Segment Open

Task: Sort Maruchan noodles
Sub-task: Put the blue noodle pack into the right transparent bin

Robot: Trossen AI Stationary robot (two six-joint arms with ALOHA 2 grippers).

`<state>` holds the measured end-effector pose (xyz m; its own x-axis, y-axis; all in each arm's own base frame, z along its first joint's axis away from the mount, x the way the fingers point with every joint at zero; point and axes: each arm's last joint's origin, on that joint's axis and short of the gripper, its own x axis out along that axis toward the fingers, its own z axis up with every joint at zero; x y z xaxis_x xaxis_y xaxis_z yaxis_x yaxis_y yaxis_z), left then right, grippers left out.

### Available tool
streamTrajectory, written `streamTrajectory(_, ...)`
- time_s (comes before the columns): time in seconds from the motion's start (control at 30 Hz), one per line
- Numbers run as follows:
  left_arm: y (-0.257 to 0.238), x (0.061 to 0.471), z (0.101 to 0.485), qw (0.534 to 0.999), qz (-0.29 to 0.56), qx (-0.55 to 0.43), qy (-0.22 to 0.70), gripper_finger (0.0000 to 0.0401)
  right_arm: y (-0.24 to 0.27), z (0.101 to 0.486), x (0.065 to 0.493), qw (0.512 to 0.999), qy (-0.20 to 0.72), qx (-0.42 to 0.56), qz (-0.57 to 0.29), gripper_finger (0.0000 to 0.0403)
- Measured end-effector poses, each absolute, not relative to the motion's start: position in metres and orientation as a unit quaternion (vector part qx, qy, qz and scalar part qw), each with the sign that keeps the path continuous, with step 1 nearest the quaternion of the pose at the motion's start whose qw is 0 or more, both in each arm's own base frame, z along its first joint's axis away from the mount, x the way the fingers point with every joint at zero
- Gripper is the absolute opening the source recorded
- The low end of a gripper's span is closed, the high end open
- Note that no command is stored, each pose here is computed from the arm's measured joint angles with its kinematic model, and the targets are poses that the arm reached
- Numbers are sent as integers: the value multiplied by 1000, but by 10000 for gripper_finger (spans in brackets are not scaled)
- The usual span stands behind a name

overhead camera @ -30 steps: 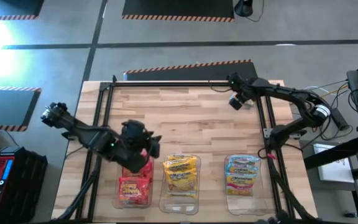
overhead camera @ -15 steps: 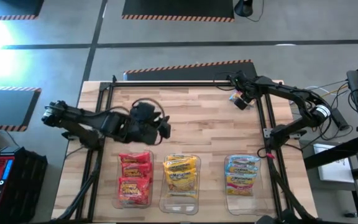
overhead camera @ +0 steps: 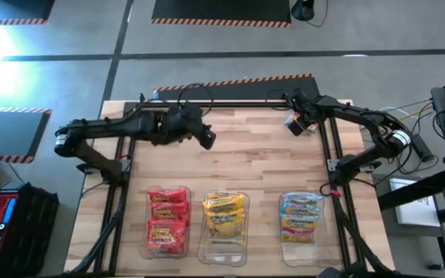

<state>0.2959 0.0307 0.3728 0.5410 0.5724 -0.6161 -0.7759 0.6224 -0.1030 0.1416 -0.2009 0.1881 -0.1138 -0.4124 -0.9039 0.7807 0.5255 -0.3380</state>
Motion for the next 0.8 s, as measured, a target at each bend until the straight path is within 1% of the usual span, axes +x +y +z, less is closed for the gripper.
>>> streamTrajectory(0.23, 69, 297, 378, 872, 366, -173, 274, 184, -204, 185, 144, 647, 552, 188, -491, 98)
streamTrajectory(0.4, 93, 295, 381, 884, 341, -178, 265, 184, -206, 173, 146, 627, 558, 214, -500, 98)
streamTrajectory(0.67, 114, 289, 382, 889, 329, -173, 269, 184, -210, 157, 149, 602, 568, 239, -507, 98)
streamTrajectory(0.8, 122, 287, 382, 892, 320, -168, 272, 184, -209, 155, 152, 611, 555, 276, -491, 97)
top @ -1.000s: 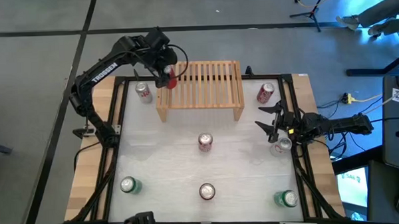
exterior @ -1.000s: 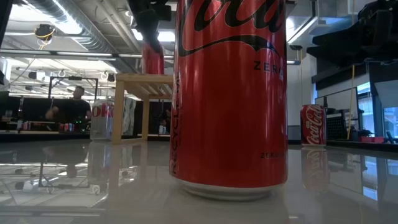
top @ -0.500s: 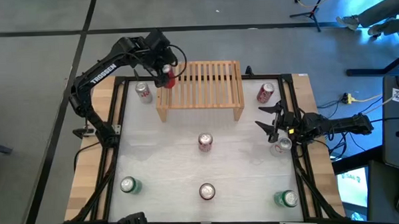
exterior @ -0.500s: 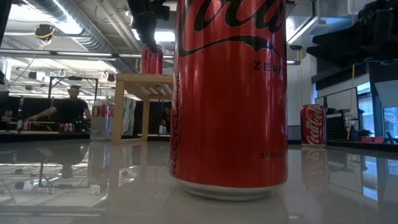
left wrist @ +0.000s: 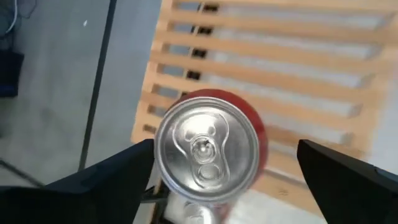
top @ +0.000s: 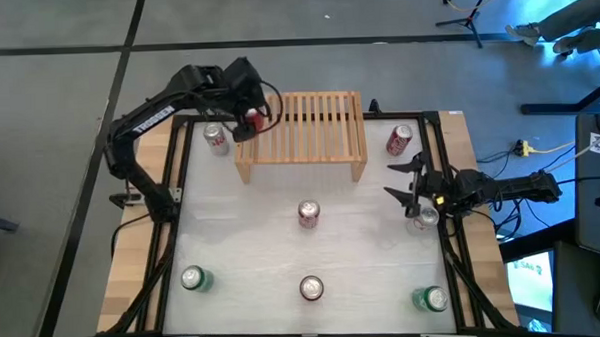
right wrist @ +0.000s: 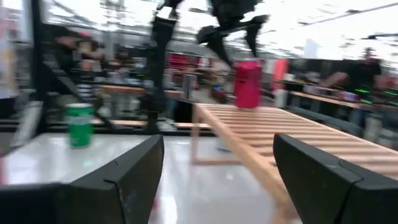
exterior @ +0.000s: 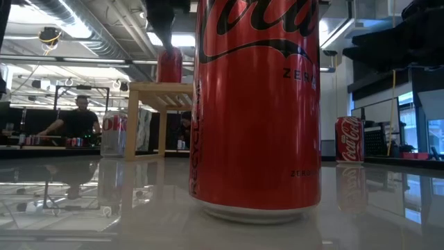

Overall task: Place canned beverage on shelf
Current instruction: Put the bottom red and white soda can on the shelf

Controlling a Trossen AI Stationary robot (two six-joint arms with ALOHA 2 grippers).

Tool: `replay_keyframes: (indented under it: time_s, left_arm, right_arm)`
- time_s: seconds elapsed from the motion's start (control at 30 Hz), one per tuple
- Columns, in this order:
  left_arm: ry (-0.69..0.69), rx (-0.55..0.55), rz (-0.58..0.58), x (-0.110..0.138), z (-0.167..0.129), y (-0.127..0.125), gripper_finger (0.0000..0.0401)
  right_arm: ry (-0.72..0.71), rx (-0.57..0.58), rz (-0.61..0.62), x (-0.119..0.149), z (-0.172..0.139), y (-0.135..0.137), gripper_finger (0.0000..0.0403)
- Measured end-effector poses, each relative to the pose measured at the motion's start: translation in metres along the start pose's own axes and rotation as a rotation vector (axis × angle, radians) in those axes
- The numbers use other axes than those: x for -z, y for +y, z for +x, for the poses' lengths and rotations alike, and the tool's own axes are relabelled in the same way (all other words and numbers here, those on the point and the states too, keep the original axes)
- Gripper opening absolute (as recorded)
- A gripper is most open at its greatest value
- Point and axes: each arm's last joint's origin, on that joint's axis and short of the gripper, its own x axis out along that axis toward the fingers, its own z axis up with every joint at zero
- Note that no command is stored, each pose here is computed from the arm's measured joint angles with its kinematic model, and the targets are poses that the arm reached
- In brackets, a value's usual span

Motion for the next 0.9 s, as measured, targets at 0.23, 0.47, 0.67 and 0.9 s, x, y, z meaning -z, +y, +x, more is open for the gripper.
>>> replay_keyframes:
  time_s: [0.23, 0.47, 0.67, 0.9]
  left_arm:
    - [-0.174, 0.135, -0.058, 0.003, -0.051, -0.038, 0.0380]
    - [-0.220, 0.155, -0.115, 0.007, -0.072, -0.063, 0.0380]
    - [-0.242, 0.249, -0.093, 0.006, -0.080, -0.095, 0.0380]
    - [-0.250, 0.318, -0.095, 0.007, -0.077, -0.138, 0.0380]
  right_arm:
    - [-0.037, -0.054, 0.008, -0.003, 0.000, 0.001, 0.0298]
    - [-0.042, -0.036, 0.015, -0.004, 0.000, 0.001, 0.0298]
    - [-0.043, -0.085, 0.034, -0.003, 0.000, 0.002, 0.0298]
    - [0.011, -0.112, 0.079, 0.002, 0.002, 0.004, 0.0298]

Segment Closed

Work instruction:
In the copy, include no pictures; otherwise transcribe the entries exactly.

Written solution:
Task: Sort Maruchan noodles
Sub-task: Put the blue noodle pack into the right transparent bin

Robot: Trossen AI Stationary robot (two six-joint arms with ALOHA 2 grippers).

`<state>` holds the measured end-effector pose (xyz m; its own x-axis, y-axis; all in each arm's own base frame, z along its first joint's axis away from the mount, x the way the fingers point with every joint at zero; point and axes: each arm's last joint's origin, on that joint's axis and short of the gripper, its own x axis out along that axis toward the fingers, its own z axis up with every joint at zero; x y z xaxis_x xaxis_y xaxis_z yaxis_x yaxis_y yaxis_z), left then right, grippers left out.

### Available tool
streamTrajectory, written `streamTrajectory(_, ...)`
- time_s (comes before the columns): time in seconds from the motion's start (control at 30 Hz), one per line
- Numbers run as follows:
  left_arm: y (-0.257 to 0.238), x (0.061 to 0.471), z (0.101 to 0.485), qw (0.534 to 0.999), qz (-0.29 to 0.56), qx (-0.55 to 0.43), qy (-0.22 to 0.70), gripper_finger (0.0000 to 0.0401)
  right_arm: y (-0.24 to 0.27), z (0.101 to 0.486), x (0.065 to 0.493), qw (0.512 to 0.999), qy (-0.20 to 0.72), qx (-0.42 to 0.56), qz (-0.57 to 0.29), gripper_finger (0.0000 to 0.0403)
- Measured end-effector poses, each absolute, not relative to the motion's start: position in metres and orientation as a unit quaternion (vector part qx, qy, qz and scalar part qw), each with the sign that keeps the path continuous, with step 1 nearest the quaternion of the pose at the motion's start whose qw is 0 or more, both in each arm's own base frame, z along its first joint's axis away from the mount, x the way the fingers point with every joint at zero
- Gripper is the absolute opening the source recorded
- The low end of a gripper's span is closed, the high end open
- Note that no command is stored, each pose here is computed from the arm's measured joint angles with its kinematic model, and the targets are poses that the arm reached
- Numbers are sent as integers: the value multiplied by 1000, but by 10000 for gripper_finger (spans in brackets are not scaled)
- The usual span stands behind a name

overhead camera @ -30 steps: 
overhead camera @ -15 steps: 
overhead camera @ +0 steps: 

<state>0.2959 0.0307 0.3728 0.5410 0.5724 -0.6161 -0.7759 0.6224 -0.1030 0.1416 -0.2009 0.1881 -0.1138 -0.4124 -0.9039 0.7807 0.5255 -0.3380</state>
Motion for the next 0.8 s, as measured, a target at each bend until the straight path is within 1% of the usual span, axes +x +y +z, less is closed for the gripper.
>>> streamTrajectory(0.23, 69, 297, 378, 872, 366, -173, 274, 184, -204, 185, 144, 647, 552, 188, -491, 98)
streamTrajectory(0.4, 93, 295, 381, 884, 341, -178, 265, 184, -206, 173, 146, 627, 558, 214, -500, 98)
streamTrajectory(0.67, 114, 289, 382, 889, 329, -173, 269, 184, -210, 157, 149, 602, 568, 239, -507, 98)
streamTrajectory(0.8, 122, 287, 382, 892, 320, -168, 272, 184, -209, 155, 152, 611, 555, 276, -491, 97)
top @ -1.000s: 
exterior @ -1.000s: 
top @ -0.500s: 
exterior @ -0.500s: 
left wrist @ +0.000s: 
top @ +0.000s: 
right wrist @ +0.000s: 
exterior @ +0.000s: 

Overall task: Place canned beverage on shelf
Current instruction: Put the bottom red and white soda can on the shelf

Controlling a Trossen AI Stationary robot (two six-joint arms with ALOHA 2 grippers).

Tool: `replay_keyframes: (indented under it: time_s, left_arm, right_arm)`
- time_s: seconds elapsed from the motion's start (control at 30 Hz), one per tuple
- Columns, in this order:
  left_arm: ry (-0.69..0.69), rx (-0.55..0.55), rz (-0.58..0.58), x (-0.110..0.138), z (-0.167..0.129), y (-0.127..0.125), gripper_finger (0.0000..0.0401)
  right_arm: ry (-0.72..0.71), rx (-0.57..0.58), rz (-0.61..0.62), x (-0.119..0.149), z (-0.172..0.139), y (-0.135..0.137), gripper_finger (0.0000..0.0403)
- Measured end-effector poses, each relative to the pose measured at the motion's start: translation in metres along the start pose's own axes and rotation as a rotation vector (axis × angle, radians) in those axes
- The numbers use other axes than those: x for -z, y for +y, z for +x, for the poses' lengths and rotations alike, and the tool's own axes are relabelled in the same way (all other words and numbers here, those on the point and the states too, keep the original axes)
- Gripper opening absolute (as recorded)
- A gripper is most open at its greatest value
- Point and axes: each arm's last joint's origin, on that joint's axis and short of the gripper, its own x axis out along that axis toward the fingers, its own z axis up with every joint at zero
- Note that no command is stored, each pose here is computed from the arm's measured joint angles with its kinematic model, and the targets are poses that the arm reached
- In brackets, a value's usual span

Motion for the next 0.9 s, as measured, targets at 0.23, 0.47, 0.67 and 0.9 s, x, y, z meaning -z, +y, +x, more is open for the gripper.
>>> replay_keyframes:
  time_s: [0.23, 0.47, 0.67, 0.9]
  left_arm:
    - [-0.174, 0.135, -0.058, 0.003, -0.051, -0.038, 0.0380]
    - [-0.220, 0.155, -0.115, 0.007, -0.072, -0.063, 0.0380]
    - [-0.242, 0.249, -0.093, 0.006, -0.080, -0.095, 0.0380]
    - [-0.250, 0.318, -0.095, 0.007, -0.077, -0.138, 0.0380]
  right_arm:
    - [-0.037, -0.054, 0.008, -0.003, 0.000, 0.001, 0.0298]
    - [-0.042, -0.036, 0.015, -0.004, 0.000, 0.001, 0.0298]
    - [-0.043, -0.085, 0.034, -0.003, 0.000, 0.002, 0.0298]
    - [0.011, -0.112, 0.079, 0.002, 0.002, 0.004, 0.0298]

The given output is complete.